On November 20, 2013, Dierdorf announced that the 2013 NFL season would be his last as an analyst. "It has become a challenge for me to travel to a different NFL city every week, so it's time to step aside." Dierdorf's final broadcast for CBS was an AFC divisional playoff game on January 11, 2014, between the Indianapolis Colts and New England Patriots.

===Michigan football (2014–2021)===
On April 17, 2014, Dierdorf was introduced as the new color analyst for Michigan Wolverines football radio broadcasts. He was paired with former college teammate Jim Brandstatter, who did play-by-play, on Michigan games. Brandstatter was Dierdorf's backup on the offensive line, at strong tackle. Dierdorf and Brandstatter both retired from broadcasting after the 2021 season.

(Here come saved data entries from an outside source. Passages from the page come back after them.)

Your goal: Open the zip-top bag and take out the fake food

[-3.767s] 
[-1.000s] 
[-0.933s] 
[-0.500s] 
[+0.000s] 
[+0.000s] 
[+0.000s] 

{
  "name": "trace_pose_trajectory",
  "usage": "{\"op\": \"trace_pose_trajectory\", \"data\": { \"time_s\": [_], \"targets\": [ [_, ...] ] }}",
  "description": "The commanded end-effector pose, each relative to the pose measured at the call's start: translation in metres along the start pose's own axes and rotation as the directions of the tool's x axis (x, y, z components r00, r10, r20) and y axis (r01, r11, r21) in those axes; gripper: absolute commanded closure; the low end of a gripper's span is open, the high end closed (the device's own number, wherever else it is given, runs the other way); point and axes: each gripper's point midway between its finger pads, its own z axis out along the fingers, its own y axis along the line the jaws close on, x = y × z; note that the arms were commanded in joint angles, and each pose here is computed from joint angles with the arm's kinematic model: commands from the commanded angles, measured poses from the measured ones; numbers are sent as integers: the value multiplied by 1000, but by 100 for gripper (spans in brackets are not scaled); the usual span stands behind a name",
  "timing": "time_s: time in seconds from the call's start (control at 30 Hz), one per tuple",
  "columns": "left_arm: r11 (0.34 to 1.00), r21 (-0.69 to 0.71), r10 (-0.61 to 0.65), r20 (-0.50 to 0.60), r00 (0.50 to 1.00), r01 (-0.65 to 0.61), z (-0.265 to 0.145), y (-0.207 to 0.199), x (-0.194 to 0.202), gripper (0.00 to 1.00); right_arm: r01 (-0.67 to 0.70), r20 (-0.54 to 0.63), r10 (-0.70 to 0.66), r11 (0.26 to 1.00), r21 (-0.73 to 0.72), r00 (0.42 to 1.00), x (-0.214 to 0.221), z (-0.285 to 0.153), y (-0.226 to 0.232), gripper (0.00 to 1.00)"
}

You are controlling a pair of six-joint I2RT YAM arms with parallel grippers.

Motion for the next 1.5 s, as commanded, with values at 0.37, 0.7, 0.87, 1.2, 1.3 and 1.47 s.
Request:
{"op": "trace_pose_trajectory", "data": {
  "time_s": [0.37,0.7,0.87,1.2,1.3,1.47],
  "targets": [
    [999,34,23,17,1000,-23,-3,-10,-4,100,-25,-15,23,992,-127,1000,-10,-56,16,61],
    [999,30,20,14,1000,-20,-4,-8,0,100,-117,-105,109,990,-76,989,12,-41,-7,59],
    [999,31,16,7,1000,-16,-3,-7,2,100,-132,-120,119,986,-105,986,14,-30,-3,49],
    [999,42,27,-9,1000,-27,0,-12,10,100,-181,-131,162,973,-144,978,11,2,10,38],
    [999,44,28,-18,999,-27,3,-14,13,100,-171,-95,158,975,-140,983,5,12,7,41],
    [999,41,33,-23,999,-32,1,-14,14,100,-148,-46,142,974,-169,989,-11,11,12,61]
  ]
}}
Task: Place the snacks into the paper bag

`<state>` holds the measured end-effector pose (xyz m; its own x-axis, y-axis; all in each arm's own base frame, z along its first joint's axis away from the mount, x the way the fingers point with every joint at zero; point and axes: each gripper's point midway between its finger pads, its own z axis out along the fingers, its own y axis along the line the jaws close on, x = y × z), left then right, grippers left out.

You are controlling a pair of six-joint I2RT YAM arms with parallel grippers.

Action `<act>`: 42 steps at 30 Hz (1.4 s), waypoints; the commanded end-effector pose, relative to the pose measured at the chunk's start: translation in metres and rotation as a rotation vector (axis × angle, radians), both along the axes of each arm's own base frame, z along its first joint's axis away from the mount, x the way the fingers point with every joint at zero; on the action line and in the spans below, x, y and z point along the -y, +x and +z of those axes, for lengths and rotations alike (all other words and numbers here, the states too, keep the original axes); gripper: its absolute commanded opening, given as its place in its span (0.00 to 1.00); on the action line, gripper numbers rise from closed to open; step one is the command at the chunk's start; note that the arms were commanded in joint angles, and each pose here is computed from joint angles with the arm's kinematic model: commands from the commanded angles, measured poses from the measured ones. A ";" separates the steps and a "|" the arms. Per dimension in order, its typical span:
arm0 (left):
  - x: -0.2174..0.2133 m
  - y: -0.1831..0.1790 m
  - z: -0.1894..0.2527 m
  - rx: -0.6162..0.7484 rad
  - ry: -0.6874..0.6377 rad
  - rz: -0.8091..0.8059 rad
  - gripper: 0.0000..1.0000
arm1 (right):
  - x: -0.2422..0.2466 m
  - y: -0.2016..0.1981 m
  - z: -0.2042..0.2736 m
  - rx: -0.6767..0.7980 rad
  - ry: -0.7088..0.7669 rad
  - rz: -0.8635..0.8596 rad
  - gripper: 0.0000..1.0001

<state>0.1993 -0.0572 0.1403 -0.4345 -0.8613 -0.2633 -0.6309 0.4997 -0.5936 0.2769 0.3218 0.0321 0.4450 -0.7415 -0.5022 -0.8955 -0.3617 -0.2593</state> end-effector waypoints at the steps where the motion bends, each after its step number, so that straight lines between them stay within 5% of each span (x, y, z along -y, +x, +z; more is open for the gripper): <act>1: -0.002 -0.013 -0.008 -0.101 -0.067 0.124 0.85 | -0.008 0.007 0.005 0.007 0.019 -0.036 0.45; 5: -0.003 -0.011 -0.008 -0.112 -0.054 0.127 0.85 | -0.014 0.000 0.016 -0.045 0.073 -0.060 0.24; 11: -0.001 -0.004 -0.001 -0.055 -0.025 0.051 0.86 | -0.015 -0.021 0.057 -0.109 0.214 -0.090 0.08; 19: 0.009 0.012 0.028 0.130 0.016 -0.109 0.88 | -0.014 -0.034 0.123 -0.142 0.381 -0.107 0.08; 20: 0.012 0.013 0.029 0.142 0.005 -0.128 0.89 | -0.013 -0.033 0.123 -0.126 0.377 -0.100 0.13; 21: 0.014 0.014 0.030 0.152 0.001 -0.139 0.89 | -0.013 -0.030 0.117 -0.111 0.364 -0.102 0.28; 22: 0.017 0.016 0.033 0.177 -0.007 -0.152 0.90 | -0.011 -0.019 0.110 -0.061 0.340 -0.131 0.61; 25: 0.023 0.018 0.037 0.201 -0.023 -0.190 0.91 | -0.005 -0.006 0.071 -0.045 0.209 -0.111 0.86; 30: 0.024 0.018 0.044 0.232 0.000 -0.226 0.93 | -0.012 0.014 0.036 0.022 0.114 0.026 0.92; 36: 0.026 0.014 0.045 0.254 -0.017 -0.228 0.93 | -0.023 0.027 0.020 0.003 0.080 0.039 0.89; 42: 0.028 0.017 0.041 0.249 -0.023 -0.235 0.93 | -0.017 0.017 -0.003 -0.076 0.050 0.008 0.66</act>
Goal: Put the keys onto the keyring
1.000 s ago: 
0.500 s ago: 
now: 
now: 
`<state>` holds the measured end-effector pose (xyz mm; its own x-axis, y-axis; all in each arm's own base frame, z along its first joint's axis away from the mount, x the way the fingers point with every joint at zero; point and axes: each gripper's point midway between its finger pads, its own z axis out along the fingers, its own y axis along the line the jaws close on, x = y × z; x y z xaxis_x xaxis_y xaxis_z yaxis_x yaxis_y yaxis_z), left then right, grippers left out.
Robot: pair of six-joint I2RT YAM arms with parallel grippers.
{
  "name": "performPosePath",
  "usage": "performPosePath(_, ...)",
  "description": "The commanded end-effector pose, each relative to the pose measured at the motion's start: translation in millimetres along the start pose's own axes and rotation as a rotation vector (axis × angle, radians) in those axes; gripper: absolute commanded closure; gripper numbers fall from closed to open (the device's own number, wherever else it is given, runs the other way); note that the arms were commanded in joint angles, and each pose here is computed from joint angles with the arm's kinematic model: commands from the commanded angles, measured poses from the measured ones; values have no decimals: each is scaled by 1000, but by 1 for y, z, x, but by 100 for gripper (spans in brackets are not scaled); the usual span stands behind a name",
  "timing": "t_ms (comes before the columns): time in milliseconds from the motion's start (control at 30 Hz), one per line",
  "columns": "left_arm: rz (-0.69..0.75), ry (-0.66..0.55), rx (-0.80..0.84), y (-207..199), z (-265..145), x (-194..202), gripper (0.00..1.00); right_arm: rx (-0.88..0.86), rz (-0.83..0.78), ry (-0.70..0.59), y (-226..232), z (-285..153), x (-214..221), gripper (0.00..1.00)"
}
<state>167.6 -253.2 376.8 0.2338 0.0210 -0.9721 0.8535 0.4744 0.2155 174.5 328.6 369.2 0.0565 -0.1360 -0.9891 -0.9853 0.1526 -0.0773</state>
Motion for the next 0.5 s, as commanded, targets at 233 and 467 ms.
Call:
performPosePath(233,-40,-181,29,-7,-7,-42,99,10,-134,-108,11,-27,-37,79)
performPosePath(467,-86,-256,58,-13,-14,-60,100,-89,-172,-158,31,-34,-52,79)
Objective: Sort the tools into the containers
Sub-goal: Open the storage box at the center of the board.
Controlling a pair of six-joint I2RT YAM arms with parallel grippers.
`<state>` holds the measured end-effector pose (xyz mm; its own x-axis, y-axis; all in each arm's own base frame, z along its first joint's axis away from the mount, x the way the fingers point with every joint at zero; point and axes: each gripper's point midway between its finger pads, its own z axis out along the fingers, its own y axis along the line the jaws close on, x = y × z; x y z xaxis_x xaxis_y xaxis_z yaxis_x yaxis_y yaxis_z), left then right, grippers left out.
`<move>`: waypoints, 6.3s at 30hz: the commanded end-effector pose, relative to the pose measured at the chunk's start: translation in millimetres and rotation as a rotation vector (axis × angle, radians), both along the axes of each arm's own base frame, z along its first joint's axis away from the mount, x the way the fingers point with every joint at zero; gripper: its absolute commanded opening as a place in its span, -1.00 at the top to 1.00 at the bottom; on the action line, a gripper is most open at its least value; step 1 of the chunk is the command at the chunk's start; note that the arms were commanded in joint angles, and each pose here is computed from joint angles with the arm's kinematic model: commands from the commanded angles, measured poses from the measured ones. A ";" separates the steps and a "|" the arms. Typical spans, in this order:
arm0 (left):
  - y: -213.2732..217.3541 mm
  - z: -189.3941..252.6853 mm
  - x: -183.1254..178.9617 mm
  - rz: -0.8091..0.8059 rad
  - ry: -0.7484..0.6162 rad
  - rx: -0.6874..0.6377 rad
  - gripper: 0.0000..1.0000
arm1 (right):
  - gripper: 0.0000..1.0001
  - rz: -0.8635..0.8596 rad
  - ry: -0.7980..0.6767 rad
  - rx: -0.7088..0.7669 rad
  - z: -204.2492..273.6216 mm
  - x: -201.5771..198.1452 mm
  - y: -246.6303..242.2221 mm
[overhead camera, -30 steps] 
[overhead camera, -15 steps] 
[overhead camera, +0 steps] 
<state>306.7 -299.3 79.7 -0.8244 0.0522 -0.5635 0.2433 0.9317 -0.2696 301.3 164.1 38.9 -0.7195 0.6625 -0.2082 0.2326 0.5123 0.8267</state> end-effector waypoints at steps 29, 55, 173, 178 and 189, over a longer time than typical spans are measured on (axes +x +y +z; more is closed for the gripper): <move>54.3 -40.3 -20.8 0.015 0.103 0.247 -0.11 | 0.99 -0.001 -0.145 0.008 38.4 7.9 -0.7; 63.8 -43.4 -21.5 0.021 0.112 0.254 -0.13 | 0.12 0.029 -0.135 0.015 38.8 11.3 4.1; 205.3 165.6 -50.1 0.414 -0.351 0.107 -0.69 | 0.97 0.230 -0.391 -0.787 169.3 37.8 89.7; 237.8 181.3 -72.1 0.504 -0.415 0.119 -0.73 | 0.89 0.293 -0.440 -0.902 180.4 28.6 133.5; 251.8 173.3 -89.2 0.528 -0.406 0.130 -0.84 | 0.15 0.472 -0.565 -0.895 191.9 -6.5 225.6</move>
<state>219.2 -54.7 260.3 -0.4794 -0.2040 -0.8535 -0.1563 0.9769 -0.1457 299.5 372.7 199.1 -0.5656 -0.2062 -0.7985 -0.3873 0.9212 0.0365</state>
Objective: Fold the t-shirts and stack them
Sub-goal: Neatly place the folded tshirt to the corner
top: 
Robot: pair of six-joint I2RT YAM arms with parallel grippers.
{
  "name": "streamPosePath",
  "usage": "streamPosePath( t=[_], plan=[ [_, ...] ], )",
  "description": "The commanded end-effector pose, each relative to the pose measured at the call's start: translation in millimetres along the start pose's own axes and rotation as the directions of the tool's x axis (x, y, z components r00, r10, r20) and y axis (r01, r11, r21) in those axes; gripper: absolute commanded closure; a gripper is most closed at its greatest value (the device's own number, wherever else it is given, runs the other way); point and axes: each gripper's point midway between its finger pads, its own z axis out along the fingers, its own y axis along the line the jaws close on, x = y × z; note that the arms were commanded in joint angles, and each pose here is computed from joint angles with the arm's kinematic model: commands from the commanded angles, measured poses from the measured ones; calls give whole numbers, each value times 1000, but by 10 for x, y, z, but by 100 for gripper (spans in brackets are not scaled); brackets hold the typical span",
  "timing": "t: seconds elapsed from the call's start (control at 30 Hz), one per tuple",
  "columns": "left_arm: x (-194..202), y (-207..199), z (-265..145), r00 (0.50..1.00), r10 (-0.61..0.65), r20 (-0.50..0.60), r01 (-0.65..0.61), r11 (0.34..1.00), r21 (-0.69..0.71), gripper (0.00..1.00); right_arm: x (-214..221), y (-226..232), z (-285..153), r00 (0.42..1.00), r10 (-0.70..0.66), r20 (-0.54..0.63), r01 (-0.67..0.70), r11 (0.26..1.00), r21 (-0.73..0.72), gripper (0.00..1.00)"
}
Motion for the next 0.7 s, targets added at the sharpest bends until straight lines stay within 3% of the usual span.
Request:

== Honors and recognition==
In 1994 and 1995, Dierdorf was a finalist for election to the Pro Football Hall of Fame, but he narrowly missed the required 29 votes on both occasions. In January 1996, he received the required vote count and was elected to the Pro Football Hall of Fame.

In addition to his election into the Pro Football Hall of Fame in 1996, other honors for Dierdorf include:

- Dierdorf was named to the University of Michigan Athletic Hall of Honor in October 1996.
- He was inducted into the College Football Hall of Fame in 2000.
- In 2001, Dierdorf was named to the Michigan Sports Hall of Fame.
- In 2002, Dierdorf received a star on the St. Louis Walk of Fame.
- In August 2006, Dierdorf became one of eight charter inductees into the Arizona Cardinals Ring of Honor.
- In 2008, Dierdorf received the Pete Rozelle Radio-Television Award from the Pro Football Hall of Fame. The award was presented to Dierdorf for "longtime exceptional contributions to radio and television in professional football."
- In 2009, Dierdorf was inducted into the inaugural class of the St. Louis Sports Hall of Fame.

==Family and other ventures==
Dierdorf and his wife, Debbie, continue to live in St. Louis. They have two children: Dana, born c. 1981, and Katie, born c. 1986.

Dierdorf was the co-proprietor, along with former Cardinals quarterback Jim Hart, of Dierdorf and Hart's, a St. Louis steakhouse which closed in 2013 after almost 30 years in business. Dierdorf also is one of the investors of KTRS radio in St. Louis.